Given data:
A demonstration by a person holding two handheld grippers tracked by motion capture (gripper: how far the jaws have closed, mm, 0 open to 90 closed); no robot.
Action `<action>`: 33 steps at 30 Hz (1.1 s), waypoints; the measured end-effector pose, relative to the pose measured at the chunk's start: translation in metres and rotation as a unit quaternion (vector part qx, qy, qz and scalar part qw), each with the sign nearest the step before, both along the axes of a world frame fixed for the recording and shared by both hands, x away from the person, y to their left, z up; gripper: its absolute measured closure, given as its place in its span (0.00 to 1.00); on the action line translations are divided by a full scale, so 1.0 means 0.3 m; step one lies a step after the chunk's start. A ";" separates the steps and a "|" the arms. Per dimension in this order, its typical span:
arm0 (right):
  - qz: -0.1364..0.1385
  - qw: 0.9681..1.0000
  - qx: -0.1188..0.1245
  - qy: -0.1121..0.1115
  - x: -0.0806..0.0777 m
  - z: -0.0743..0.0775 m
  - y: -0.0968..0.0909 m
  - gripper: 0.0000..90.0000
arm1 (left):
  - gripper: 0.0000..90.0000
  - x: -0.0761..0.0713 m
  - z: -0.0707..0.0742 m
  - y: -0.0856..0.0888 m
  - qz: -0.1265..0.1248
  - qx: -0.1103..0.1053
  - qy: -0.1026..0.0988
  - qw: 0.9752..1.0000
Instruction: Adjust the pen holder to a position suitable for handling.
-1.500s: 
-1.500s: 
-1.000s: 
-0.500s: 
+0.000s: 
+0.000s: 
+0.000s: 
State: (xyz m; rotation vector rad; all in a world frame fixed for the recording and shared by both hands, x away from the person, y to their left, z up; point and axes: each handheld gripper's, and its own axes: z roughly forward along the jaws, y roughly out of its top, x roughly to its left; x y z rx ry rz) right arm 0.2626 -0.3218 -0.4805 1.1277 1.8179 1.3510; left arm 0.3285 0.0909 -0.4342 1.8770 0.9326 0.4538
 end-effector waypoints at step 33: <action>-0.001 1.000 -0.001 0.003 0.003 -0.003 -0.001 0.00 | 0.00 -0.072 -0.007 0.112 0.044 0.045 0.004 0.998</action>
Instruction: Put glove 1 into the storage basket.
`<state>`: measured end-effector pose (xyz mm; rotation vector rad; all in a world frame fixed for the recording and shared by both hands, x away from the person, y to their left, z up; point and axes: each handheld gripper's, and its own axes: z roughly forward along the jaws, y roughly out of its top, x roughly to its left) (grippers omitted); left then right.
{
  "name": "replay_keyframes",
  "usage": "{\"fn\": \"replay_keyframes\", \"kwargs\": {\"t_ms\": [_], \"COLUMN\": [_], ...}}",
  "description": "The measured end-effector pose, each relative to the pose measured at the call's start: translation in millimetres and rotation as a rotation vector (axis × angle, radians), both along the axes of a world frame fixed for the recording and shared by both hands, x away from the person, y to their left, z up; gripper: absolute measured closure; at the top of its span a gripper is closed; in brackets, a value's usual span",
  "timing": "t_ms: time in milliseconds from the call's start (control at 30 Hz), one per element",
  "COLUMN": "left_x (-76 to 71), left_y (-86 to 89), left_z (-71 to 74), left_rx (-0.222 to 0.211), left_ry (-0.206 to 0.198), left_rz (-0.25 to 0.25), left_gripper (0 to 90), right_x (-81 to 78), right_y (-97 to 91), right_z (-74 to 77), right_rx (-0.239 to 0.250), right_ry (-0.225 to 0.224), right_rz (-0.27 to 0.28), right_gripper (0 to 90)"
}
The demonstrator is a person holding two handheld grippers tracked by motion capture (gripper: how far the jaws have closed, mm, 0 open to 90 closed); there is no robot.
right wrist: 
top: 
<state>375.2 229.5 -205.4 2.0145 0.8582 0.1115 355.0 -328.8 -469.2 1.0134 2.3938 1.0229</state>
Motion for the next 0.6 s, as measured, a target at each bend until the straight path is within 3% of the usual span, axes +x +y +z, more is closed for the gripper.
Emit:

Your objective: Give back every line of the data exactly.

Task response:
A demonstration by a person holding two handheld grippers tracked by motion capture (gripper: how far the jaws have closed, mm, 0 open to 90 closed); no robot.
Action `<action>`: 33 steps at 30 Hz (1.1 s), waypoints; the measured end-effector pose, relative to the pose measured at the chunk's start: translation in metres and rotation as a unit quaternion (vector part qx, qy, qz and scalar part qw), each with the sign nearest the step before, both along the axes of a world frame fixed for the recording and shared by both hands, x away from the person, y to their left, z up; gripper: its absolute measured closure, given as its place in its span (0.00 to 1.00); on the action line translations are divided by a full scale, so 1.0 means 0.3 m; step one lies a step after the chunk's start. A ";" separates the steps and a "|" the arms. Per dimension in this order, its typical span:
arm0 (right):
  - qz: -0.1364..0.1385
  - qw: 0.9681..1.0000
  - qx: -0.1188..0.1245
  - qy: -0.1121..0.1115
  - x: -0.0806..0.0777 m
  - z: -0.0743..0.0775 m
  - y: -0.0968..0.0909 m
  - gripper: 0.0000..90.0000
arm1 (left):
  - gripper: 0.0000..90.0000
  - x: -0.0761..0.0713 m
  - z: -0.0707..0.0742 m
  - y: -0.0856..0.0888 m
  - qz: -0.1265..0.1248
  - qx: -0.1103..0.1053
  - qy: -0.1026..0.0988
  - qw: 0.9752..1.0000
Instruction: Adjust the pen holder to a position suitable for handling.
-1.500s: 
-1.500s: 
-1.000s: 
-0.500s: 
+0.000s: 
+0.000s: 
+0.000s: 
State: (xyz m; rotation vector rad; all in a world frame fixed for the recording and shared by both hands, x away from the person, y to their left, z up; point and axes: each handheld gripper's, and its own axes: z roughly forward along the jaws, y roughly out of its top, x roughly to its left; x y z rx ry rz) right arm 0.2626 -0.3218 -0.4805 1.1277 1.8179 1.3510; left arm 0.3285 0.0909 -0.4342 1.8770 0.9326 0.4538
 end-effector waypoints at step 33: <action>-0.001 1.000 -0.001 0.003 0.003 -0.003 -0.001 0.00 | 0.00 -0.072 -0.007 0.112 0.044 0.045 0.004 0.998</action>
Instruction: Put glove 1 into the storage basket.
`<state>`: measured end-effector pose (xyz mm; rotation vector rad; all in a world frame fixed for the recording and shared by both hands, x away from the person, y to their left, z up; point and axes: each handheld gripper's, and its own axes: z roughly forward along the jaws, y roughly out of its top, x roughly to its left) (grippers omitted); left then right.
{
  "name": "replay_keyframes",
  "usage": "{\"fn\": \"replay_keyframes\", \"kwargs\": {\"t_ms\": [_], \"COLUMN\": [_], ...}}",
  "description": "The measured end-effector pose, each relative to the pose measured at the call's start: translation in millimetres and rotation as a rotation vector (axis × angle, radians), both along the axes of a world frame fixed for the recording and shared by both hands, x away from the person, y to their left, z up; gripper: absolute measured closure; at the top of its span a gripper is closed; in brackets, a value's usual span",
  "timing": "t_ms: time in milliseconds from the call's start (control at 30 Hz), one per element",
  "COLUMN": "left_x (-76 to 71), left_y (-86 to 89), left_z (-71 to 74), left_rx (-0.222 to 0.211), left_ry (-0.206 to 0.198), left_rz (-0.25 to 0.25), left_gripper (0 to 90), right_x (-81 to 78), right_y (-97 to 91), right_z (-74 to 77), right_rx (-0.239 to 0.250), right_ry (-0.225 to 0.224), right_rz (-0.27 to 0.28), right_gripper (0 to 90)"
}
The demonstrator is a person holding two handheld grippers tracked by motion capture (gripper: how far the jaws have closed, mm, 0 open to 90 closed); there is no robot.
right wrist: 
top: 
<state>375.2 229.5 -205.4 2.0145 0.8582 0.1115 355.0 -328.8 -469.2 1.0134 2.3938 1.0229</state>
Motion for the next 0.6 s, as measured, a target at each bend until the straight path is within 3% of the usual span, axes +x +y +z, more is closed for the gripper.
Emit:

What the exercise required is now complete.